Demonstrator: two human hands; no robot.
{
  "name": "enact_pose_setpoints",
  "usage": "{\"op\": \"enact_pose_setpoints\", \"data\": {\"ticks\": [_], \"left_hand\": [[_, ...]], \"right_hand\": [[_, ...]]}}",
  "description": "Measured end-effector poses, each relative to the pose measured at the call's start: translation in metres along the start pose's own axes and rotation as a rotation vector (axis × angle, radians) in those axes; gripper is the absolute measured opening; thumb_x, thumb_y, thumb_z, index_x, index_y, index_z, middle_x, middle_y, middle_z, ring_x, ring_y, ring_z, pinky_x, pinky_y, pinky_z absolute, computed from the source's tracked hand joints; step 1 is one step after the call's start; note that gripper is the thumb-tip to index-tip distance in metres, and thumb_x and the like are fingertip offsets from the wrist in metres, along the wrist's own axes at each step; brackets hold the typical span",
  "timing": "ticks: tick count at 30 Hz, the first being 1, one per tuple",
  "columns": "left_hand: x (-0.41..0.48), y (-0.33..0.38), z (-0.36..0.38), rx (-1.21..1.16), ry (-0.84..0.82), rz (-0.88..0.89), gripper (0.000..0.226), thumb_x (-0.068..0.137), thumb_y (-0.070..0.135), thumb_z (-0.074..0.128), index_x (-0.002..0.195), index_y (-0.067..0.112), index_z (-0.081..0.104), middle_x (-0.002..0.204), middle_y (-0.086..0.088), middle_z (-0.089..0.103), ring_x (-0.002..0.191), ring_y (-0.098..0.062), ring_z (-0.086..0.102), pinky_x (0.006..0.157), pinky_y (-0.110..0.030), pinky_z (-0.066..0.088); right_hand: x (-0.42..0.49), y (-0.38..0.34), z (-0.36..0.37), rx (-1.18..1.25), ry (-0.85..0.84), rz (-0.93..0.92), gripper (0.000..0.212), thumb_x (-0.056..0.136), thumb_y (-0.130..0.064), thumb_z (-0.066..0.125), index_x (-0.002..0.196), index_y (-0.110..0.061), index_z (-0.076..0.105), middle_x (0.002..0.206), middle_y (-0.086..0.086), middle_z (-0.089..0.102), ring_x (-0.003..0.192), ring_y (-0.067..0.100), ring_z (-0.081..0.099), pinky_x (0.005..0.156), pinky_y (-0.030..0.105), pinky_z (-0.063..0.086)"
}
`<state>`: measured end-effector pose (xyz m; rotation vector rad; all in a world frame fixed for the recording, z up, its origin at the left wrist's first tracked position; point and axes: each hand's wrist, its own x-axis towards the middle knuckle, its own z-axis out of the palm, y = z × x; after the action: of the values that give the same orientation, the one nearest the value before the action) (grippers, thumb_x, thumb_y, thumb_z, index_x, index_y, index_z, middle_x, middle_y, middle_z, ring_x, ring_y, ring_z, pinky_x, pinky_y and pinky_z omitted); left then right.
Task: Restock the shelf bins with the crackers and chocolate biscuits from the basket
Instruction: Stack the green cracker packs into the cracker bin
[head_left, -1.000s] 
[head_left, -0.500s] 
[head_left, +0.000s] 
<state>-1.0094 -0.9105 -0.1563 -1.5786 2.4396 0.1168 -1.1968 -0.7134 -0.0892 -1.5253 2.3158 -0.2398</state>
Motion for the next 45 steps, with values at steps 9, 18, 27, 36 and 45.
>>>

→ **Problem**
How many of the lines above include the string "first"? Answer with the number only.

→ **Result of the task**
2